Un altro tema di scottante attualità, dibattuto anche a livello europeo, è l’impiego del digestato in agricoltura e il suo impatto in termini ambientali. FIPER, a seguito dei risultati del progetto di ricerca realizzato dall’Università Agraria di Milano co-finanziato da Regione Lombardia, ha avviato presso il Ministero delle Politiche Agricole la richiesta per il riconoscimento di Concime organico NP derivante dall’impiego del separato solido del digestato essiccato,risultante dal processo del biogas, miscelato a ceneri pesanti di combustione di biomasse legnose vergini da inserire quale fertilizzante organico. Le imprese agricole potrebbero così abbattere i costi di produzione, riducendo l’impiego di fertilizzanti chimici e aumentando la loro competitività nelle produzioni agricole tradizionali. Dato l’alto valore di nutrienti rinnovabili presenti nel fertilizzante, il suo impiego è particolarmente indicato per colture di pregio di tipo orticolo e frutticolo. Oggi poi è possibile produrre anche Biometano, che potrebbe rappresentare un biocombustibile nazionale prezioso per evitare l'importazione dei combustibili fossili.

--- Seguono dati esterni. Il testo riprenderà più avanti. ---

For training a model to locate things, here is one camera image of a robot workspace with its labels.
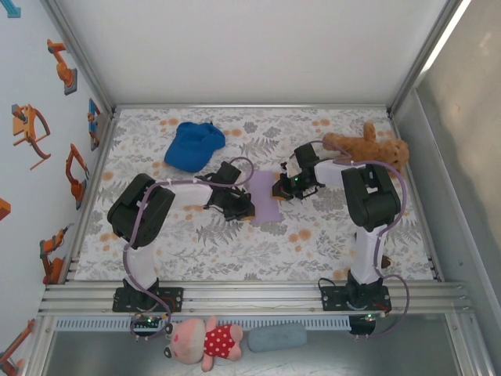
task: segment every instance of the stuffed pig
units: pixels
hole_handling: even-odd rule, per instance
[[[242,357],[242,327],[232,324],[217,327],[216,323],[216,317],[212,316],[207,325],[197,318],[167,325],[165,330],[171,344],[165,348],[165,356],[184,364],[195,364],[203,359],[203,372],[211,370],[215,356],[239,360]]]

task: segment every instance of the white wall
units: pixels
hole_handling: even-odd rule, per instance
[[[47,38],[59,42],[41,3],[16,0],[20,19],[8,19],[0,9],[0,198],[12,205],[12,212],[0,221],[0,351],[26,327],[38,310],[44,286],[39,242],[50,239],[69,222],[79,220],[70,184],[65,176],[65,160],[70,143],[80,150],[91,171],[99,149],[90,151],[88,136],[88,99],[91,90],[78,75],[78,90],[63,94],[63,83],[56,73],[56,59],[47,51]],[[70,67],[71,57],[62,52]],[[30,171],[38,156],[28,143],[13,146],[11,106],[31,104],[48,122],[51,135],[39,146],[51,157]],[[38,136],[43,134],[35,122]],[[74,176],[84,173],[74,163]],[[58,250],[68,252],[76,228],[68,231]]]
[[[445,0],[59,0],[115,103],[386,103]]]

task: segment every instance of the plush toy
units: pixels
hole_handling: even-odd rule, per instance
[[[165,356],[184,364],[195,364],[203,359],[203,372],[211,370],[215,356],[233,362],[239,360],[242,357],[242,327],[232,324],[217,327],[216,323],[216,317],[212,316],[207,325],[198,318],[169,324],[165,330],[171,344],[165,348]]]
[[[323,141],[338,145],[351,154],[355,162],[380,161],[388,163],[402,174],[402,168],[409,160],[409,147],[401,139],[387,139],[381,143],[376,141],[376,129],[371,121],[363,125],[363,137],[347,137],[335,133],[327,133]],[[326,150],[335,150],[323,144]]]

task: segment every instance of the floral tablecloth
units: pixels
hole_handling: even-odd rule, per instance
[[[76,280],[124,277],[124,240],[113,235],[106,214],[141,172],[157,180],[191,177],[163,162],[177,125],[184,121],[213,121],[226,135],[226,146],[214,153],[202,174],[216,172],[222,161],[243,155],[256,169],[274,171],[278,178],[279,164],[297,146],[321,139],[327,132],[361,136],[365,121],[374,122],[379,139],[394,136],[383,108],[122,110],[100,177]],[[321,146],[315,149],[320,157],[334,156]],[[248,171],[245,161],[236,166]],[[281,201],[279,208],[281,221],[259,226],[226,222],[217,211],[201,207],[171,210],[154,241],[158,276],[161,280],[344,279],[355,257],[355,225],[344,191],[323,188],[304,201]],[[385,273],[432,279],[412,198],[403,220],[389,233],[384,254],[391,260]]]

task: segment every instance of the red polka dot dress
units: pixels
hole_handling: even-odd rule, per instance
[[[205,334],[204,353],[209,356],[227,358],[235,342],[229,334],[231,325],[216,327]]]

In termini ambientali, il Biometano rappresenta l’evoluzione naturale degli impianti a biogas a fine periodo di incentivazione (15 anni), soprattutto nel settore dei trasporti dove l’Italia risulta ancora carente rispetto agli obiettivi 20-20-20. Secondo la FIPER, per ogni impianto con potenza elettrica installata di 999 kW elettrici, la produzione di biometano stimata è di circa 2 milioni di Sm3 (standard metro cubo) e il valore dell’investimento richiesto per il processo di purificazione del biometano è nell’ordine di 800 mila - 1,1 milione di euro per impianto. Infatti, si vanno completando le misure amministrative per rendere il settore completamente sviluppabile, come la recente apertura di inchiesta pubblica da parte del Comitato italiano gas, l’ente federato all’Uni che si occupa delle norme tecniche relative al gas, al fine di stabilire le indicazioni tecniche per l’immissione nelle reti di trasporto e distribuzione del Biometano ottenuto dalla purificazione di gas prodotti da fonti rinnovabili, garantendo le condizioni di sicurezza e continuità del servizio.